Stored records:
[Start of Attachment]

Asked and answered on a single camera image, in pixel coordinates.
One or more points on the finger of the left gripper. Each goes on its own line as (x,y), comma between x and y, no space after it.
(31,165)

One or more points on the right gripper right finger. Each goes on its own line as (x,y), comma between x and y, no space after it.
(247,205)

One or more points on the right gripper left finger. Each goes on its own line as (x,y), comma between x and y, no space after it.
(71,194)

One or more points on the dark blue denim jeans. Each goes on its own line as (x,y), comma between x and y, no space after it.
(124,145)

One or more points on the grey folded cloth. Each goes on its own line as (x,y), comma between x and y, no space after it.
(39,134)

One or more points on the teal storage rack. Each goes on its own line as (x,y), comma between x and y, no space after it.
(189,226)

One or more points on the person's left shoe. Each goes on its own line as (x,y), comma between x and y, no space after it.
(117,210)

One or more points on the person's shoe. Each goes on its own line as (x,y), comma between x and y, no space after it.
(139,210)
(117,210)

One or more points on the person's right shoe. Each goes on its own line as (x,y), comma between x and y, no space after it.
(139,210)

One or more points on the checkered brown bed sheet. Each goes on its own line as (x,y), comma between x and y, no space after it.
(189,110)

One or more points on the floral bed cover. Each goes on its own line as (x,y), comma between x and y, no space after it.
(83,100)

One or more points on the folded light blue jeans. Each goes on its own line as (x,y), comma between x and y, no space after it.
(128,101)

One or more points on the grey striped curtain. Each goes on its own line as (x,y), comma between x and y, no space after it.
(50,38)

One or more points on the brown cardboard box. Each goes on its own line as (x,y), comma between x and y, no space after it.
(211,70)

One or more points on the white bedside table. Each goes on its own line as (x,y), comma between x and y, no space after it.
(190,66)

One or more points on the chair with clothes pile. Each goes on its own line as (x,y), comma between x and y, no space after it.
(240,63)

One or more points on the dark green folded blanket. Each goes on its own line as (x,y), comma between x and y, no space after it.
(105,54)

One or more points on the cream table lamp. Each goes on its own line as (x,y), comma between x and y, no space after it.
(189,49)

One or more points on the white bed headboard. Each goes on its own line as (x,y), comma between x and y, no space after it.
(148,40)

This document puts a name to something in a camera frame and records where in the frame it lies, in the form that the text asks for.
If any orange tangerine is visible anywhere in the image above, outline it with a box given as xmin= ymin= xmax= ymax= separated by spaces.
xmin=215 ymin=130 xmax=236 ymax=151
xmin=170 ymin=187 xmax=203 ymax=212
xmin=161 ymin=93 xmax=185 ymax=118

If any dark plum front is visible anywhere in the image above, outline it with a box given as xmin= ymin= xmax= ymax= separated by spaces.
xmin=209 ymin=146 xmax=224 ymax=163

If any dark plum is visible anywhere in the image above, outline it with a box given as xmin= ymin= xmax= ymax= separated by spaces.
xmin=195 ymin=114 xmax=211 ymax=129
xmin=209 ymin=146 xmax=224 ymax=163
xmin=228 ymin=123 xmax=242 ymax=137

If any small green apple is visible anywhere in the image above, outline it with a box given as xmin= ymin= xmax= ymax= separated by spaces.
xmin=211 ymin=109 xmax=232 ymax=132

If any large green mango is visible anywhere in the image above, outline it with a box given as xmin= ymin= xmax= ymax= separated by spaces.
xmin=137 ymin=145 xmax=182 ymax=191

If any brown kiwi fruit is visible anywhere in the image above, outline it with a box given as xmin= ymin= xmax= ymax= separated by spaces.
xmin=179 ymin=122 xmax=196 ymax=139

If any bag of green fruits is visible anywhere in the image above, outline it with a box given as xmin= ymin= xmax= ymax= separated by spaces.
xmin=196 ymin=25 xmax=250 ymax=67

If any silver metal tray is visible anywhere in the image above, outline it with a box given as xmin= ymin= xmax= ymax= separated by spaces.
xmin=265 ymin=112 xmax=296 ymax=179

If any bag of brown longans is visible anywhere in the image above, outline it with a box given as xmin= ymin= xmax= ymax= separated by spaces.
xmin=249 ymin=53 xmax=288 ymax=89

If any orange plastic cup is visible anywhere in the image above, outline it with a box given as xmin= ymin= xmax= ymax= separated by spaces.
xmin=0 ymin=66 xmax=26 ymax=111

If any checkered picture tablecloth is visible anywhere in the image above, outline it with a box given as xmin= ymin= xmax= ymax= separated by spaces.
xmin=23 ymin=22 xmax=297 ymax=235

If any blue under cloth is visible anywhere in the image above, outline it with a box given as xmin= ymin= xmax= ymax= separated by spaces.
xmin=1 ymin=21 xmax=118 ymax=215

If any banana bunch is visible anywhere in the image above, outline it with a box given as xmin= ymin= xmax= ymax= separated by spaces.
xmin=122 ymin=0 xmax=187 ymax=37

[End of Attachment]
[Start of Attachment]

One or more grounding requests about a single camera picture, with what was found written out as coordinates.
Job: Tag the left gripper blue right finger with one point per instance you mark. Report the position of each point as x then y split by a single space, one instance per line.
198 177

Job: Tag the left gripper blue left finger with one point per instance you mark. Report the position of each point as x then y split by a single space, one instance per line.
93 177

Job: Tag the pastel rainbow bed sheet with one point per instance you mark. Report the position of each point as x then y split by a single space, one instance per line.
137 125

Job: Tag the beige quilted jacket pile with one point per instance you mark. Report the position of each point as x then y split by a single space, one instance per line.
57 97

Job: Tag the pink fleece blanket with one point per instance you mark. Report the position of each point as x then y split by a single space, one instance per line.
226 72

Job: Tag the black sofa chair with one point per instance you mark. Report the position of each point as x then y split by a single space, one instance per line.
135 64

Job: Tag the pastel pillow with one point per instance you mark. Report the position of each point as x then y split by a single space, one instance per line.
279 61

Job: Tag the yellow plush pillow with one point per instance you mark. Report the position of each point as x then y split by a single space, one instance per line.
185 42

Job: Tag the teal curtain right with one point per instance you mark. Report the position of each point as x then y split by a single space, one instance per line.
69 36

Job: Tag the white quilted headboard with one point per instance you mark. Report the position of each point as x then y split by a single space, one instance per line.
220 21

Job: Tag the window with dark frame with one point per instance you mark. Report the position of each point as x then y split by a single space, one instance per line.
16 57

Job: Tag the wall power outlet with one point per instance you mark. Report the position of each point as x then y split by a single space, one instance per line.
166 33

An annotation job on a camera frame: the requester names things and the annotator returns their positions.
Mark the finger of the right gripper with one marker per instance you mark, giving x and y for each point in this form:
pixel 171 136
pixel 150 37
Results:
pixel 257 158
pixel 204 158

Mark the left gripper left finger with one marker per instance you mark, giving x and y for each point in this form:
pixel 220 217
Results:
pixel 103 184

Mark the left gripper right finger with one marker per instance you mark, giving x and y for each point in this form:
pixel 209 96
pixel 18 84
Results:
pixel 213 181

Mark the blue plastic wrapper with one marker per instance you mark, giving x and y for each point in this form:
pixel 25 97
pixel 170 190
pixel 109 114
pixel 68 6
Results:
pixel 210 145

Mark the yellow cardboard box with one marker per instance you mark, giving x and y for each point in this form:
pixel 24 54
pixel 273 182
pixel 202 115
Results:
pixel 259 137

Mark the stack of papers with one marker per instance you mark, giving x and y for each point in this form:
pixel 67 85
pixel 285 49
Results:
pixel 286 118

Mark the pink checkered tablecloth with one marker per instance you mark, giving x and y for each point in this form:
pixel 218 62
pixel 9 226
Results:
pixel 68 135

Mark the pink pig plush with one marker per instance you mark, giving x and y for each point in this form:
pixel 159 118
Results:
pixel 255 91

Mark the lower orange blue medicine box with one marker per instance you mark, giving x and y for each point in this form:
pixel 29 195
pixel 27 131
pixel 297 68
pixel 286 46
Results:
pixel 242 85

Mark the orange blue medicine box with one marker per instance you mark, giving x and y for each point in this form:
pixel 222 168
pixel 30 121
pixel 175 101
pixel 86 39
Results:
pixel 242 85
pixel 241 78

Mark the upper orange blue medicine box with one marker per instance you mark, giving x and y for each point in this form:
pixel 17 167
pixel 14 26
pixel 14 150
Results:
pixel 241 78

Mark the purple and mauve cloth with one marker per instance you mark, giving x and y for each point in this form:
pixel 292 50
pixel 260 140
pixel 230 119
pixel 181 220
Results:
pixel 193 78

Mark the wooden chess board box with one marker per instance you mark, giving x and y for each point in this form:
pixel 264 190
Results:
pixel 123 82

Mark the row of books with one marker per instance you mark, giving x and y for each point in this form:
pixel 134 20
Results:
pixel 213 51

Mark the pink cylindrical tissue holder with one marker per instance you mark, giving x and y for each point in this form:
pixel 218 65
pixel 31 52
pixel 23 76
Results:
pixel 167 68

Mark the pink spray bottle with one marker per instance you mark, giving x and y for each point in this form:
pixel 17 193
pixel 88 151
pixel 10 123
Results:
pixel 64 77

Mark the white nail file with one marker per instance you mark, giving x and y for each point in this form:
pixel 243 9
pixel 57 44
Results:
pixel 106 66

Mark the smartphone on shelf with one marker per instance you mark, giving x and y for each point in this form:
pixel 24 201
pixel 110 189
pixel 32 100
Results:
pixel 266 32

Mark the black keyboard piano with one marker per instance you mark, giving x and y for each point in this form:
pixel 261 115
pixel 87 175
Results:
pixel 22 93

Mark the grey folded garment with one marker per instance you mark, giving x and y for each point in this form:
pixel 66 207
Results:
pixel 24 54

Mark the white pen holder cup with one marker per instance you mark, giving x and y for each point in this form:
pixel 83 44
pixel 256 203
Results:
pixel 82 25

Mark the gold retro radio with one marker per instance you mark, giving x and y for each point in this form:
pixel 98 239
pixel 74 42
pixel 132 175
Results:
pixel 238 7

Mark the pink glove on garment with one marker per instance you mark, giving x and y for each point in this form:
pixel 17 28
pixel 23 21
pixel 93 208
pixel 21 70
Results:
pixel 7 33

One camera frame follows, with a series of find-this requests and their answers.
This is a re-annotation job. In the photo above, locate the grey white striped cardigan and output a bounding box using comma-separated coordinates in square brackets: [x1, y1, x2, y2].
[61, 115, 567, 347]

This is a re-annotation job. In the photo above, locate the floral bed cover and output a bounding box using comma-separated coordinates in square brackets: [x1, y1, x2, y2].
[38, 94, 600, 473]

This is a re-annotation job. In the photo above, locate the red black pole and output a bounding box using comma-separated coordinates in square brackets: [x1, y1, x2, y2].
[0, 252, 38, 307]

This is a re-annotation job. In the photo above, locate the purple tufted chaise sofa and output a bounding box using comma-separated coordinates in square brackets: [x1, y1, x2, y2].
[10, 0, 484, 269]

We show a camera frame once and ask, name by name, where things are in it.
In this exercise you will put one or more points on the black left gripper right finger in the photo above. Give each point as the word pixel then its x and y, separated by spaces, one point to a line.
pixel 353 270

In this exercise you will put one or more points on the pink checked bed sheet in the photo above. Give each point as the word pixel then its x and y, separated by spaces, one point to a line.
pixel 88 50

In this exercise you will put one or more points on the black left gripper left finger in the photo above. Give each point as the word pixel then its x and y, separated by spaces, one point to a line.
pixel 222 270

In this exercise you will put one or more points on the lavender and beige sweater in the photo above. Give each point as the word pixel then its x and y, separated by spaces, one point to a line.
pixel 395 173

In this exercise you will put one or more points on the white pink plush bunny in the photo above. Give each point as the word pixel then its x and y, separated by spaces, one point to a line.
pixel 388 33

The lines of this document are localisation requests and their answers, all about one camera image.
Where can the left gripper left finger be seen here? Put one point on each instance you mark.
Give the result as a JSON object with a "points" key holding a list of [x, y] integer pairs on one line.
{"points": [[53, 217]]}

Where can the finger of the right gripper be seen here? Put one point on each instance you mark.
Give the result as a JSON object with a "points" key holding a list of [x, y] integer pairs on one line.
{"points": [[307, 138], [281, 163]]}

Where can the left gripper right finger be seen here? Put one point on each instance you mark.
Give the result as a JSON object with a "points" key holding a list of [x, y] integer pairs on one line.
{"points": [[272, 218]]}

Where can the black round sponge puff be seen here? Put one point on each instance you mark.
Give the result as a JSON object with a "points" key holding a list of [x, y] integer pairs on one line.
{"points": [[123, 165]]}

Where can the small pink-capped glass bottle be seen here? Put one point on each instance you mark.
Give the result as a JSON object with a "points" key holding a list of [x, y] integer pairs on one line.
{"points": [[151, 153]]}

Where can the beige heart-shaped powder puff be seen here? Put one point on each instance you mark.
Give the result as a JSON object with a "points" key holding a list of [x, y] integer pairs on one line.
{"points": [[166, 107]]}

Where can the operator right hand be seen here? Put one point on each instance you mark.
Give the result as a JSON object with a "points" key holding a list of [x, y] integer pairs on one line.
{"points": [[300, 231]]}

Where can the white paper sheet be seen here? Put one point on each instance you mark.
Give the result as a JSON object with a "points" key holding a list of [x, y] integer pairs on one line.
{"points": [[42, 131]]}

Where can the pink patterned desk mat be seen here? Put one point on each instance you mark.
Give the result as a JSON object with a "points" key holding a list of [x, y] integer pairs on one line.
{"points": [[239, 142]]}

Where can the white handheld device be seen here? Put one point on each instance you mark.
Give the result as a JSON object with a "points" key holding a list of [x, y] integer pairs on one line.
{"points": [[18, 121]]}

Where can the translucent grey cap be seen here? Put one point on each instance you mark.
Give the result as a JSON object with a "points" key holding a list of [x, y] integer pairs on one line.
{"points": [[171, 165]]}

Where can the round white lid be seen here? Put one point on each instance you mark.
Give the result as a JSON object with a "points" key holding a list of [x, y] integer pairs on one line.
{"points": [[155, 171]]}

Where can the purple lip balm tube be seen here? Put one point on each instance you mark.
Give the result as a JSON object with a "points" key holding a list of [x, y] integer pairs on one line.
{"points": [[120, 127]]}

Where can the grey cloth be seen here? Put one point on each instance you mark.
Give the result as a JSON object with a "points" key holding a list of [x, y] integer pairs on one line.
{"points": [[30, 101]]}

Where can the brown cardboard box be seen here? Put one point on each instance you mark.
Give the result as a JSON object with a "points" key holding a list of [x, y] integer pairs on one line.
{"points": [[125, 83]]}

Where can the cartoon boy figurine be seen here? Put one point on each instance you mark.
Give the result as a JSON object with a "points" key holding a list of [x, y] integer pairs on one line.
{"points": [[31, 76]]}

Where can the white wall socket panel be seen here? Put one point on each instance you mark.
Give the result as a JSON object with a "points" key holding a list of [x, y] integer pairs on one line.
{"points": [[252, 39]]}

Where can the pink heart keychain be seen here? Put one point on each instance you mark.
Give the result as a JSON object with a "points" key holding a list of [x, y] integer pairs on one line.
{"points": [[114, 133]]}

[End of Attachment]
[Start of Attachment]

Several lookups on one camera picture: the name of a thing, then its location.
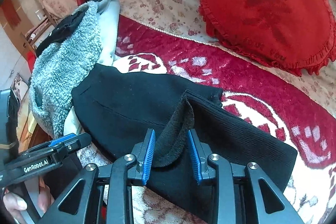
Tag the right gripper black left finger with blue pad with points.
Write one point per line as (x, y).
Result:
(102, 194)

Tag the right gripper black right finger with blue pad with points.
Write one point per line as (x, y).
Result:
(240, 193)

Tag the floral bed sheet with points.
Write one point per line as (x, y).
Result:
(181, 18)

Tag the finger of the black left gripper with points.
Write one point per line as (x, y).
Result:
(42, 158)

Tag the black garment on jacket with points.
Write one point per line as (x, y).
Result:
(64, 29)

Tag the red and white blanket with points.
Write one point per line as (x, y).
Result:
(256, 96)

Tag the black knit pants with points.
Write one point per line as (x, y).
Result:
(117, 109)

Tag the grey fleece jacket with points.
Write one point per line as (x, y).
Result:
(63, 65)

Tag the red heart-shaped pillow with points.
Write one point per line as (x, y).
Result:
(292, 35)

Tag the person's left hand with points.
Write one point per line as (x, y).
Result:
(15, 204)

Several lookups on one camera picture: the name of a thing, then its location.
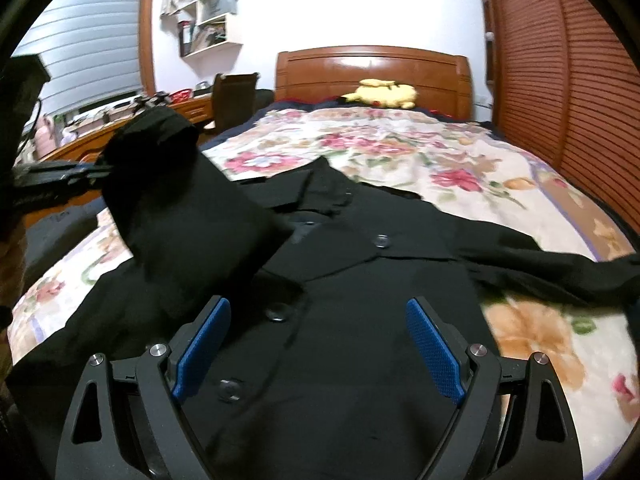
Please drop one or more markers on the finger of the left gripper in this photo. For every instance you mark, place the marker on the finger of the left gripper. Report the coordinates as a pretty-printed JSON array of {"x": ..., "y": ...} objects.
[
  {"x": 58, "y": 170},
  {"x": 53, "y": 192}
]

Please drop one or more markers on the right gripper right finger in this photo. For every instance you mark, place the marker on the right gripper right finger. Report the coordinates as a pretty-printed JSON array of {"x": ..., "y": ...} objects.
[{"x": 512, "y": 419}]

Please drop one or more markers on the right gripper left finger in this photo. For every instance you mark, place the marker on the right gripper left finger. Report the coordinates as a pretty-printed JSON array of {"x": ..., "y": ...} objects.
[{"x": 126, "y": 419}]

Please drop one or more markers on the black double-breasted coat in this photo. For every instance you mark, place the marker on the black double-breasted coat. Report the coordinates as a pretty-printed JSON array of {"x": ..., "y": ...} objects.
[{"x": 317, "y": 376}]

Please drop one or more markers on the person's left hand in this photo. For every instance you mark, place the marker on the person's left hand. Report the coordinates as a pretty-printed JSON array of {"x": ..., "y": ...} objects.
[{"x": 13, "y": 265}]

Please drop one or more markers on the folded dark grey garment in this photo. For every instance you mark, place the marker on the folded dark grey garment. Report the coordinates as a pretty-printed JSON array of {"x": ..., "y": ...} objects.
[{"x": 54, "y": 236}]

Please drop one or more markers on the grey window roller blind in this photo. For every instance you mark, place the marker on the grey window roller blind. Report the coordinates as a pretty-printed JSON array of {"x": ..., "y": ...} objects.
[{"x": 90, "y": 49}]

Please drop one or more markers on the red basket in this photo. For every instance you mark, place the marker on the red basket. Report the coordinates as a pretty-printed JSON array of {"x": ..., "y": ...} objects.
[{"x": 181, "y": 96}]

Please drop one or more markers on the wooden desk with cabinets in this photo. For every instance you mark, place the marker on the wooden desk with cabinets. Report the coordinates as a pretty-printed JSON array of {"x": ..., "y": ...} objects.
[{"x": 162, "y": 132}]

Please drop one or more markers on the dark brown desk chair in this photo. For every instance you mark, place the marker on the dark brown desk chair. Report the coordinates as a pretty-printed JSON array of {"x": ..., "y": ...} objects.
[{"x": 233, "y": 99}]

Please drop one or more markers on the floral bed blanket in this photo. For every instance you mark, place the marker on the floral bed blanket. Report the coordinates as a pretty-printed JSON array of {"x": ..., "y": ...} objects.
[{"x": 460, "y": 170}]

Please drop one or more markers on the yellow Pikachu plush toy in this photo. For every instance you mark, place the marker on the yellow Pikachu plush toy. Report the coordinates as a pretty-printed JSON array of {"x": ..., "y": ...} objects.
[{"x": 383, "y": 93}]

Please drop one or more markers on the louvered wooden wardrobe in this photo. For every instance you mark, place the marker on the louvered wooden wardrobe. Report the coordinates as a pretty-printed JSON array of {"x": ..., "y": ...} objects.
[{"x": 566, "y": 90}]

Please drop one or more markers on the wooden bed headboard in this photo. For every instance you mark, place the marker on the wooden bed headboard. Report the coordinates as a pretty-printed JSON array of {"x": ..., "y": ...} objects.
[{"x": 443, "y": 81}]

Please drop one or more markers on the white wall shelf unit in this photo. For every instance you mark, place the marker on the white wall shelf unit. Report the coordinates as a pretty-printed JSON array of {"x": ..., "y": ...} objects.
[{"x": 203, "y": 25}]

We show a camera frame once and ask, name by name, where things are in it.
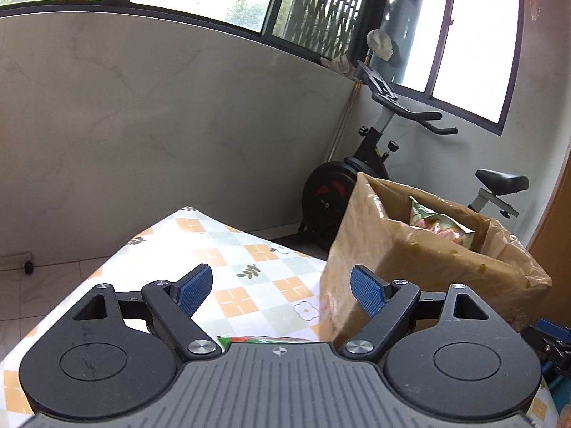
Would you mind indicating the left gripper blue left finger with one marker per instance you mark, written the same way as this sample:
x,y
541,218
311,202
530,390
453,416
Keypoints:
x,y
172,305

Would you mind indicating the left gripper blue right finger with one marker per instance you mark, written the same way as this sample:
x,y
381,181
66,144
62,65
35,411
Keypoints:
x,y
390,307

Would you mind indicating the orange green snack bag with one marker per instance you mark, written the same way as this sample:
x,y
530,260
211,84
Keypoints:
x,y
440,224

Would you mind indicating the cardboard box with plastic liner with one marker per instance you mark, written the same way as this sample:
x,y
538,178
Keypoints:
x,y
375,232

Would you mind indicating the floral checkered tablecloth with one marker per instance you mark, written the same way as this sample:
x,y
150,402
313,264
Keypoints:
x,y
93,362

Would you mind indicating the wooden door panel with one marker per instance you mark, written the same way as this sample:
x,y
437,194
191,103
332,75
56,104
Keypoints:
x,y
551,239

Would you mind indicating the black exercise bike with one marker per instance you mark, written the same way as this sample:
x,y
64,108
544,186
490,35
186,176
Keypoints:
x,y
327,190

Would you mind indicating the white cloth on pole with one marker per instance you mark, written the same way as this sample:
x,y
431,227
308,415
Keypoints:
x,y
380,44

[End of Attachment]

* AIM OF THE TASK
The lines that mention the word "heart" should be pulled from the records above.

* ANSWER FOR THE TASK
Where can the beige heart-shaped powder puff be seen here? Put one point on each instance you mark.
Where can the pink heart keychain be seen here? Put one point on each instance you mark.
Tag the red heart-shaped pillow with points.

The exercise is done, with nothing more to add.